> **Work request**:
In the records below, find the line that contains "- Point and" and the line that contains "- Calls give", then retype exactly those two lines and every line between them.

> **Provided entries**:
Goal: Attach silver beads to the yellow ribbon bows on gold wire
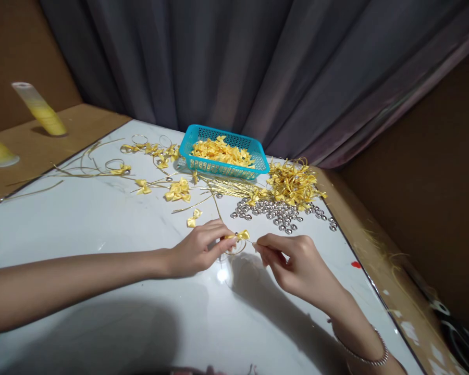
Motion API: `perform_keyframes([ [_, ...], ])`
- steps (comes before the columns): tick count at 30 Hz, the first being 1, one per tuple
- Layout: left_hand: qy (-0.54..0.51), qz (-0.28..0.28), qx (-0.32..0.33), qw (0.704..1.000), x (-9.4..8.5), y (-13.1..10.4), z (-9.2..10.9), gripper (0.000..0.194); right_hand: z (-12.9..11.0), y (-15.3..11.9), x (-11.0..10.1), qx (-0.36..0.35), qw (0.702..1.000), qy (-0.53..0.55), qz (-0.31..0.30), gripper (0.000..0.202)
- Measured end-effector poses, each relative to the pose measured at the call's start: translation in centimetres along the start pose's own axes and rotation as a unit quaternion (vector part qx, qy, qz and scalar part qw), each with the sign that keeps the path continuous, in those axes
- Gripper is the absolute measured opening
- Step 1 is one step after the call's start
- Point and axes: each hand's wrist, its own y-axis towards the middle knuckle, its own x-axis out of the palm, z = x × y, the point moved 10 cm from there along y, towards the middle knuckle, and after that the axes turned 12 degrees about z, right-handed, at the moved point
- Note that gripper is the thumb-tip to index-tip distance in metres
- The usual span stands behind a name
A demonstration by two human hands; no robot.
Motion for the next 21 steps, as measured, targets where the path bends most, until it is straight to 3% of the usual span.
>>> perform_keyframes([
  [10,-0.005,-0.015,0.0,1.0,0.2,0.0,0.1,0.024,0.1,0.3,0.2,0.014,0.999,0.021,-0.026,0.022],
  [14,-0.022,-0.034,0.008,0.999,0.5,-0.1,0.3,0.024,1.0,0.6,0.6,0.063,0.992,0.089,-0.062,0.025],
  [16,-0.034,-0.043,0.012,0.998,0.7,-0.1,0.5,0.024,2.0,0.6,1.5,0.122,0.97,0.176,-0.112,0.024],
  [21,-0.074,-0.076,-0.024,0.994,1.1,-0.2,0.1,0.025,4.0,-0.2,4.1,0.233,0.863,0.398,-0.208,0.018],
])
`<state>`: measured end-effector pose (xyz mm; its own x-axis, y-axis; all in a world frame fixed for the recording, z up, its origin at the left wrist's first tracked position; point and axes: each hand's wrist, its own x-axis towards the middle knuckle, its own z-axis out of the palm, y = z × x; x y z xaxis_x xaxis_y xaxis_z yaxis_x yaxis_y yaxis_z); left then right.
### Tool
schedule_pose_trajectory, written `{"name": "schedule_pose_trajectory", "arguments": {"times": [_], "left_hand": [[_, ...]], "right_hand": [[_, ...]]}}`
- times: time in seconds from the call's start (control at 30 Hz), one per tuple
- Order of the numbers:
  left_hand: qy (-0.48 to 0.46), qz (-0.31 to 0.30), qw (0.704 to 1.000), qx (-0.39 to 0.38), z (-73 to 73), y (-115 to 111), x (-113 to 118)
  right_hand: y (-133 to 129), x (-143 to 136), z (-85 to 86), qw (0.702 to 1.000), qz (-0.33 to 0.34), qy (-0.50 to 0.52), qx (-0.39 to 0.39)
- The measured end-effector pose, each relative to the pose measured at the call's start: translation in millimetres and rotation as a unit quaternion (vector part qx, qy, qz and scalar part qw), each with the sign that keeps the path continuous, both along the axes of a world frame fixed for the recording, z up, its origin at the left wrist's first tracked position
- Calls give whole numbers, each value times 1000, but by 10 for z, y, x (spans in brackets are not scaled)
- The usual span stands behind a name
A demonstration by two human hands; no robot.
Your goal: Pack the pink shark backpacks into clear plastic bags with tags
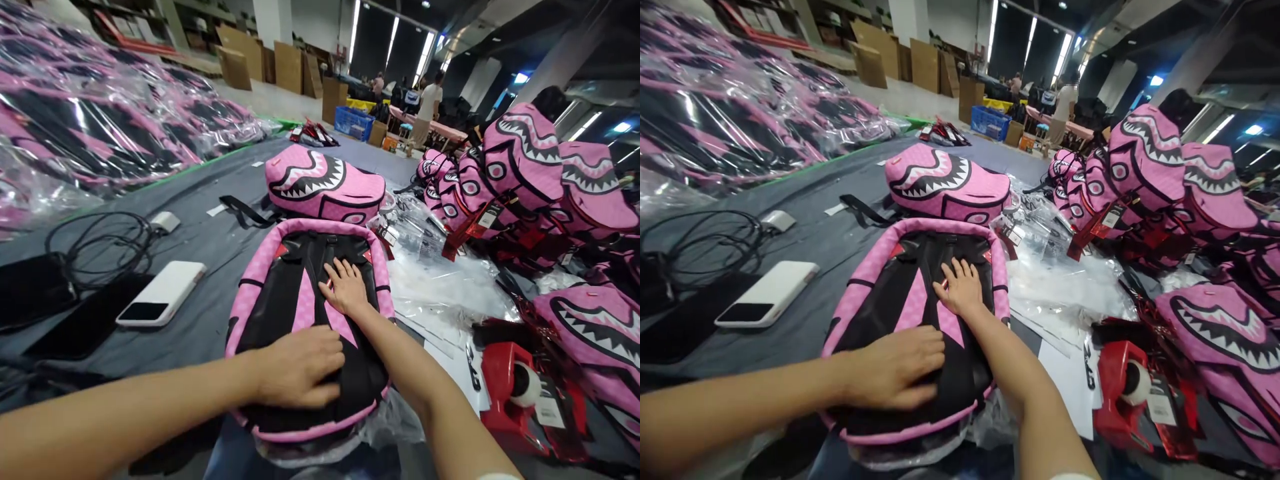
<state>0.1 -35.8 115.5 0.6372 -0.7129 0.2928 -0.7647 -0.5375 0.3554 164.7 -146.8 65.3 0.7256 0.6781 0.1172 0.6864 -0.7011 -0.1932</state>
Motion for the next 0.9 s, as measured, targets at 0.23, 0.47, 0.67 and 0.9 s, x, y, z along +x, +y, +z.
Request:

> **Your response**:
- Point and axes: each hand's wrist, its own y-axis towards the middle knuckle, its own x-axis out of the palm, z = x × y, the point moved 10 cm from there along y, towards the middle knuckle, and after that the axes turned 12 degrees about z, right-handed, at the moved point
- Note that gripper is the thumb-tip to index-tip distance in metres
- The usual span stands behind a name
A demonstration by two human hands; no robot.
Motion for the next 21 steps, as measured, targets where the path bends most, until it is straight to 3% of the usual span.
>>> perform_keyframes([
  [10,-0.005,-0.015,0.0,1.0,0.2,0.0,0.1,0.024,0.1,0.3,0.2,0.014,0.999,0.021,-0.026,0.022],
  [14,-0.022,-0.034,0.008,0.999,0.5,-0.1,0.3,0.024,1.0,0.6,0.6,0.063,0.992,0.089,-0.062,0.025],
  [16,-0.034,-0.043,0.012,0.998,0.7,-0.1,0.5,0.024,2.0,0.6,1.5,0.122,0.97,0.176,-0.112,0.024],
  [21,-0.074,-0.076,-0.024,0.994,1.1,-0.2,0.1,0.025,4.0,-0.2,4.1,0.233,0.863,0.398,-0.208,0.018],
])
`<state>`: measured end-effector pose (xyz mm; its own x-axis, y-axis; all in a world frame fixed for the recording, z up, its origin at the left wrist's first tracked position; point and axes: each hand's wrist, its own x-axis towards the middle knuckle, its own z-axis out of the palm, y = z × x; x y z xaxis_x xaxis_y xaxis_z yaxis_x yaxis_y yaxis_z); left then right.
### Tool
schedule_pose_trajectory, written `{"name": "schedule_pose_trajectory", "arguments": {"times": [_], "left_hand": [[_, ...]], "right_hand": [[_, ...]]}}`
- times: time in seconds from the call's start (control at 30 Hz), one per tuple
- Order of the numbers:
  left_hand: qy (-0.48 to 0.46), qz (-0.31 to 0.30), qw (0.704 to 1.000), qx (-0.39 to 0.38), z (-73 to 73), y (-115 to 111), x (-113 to 118)
  right_hand: y (-133 to 129), x (-143 to 136), z (-85 to 86), qw (0.702 to 1.000), qz (-0.33 to 0.34), qy (-0.50 to 0.52), qx (-0.39 to 0.39)
- The measured end-effector pose, each relative to the pose measured at the call's start: translation in millimetres and rotation as a unit quaternion (vector part qx, qy, qz and scalar part qw), each with the sign that keeps the path continuous, both along the axes of a world frame fixed for the recording, z up, its origin at the left wrist's first tracked position
- Calls give whole numbers, each value times 1000, but by 10 for z, y, x (spans in brackets are not scaled)

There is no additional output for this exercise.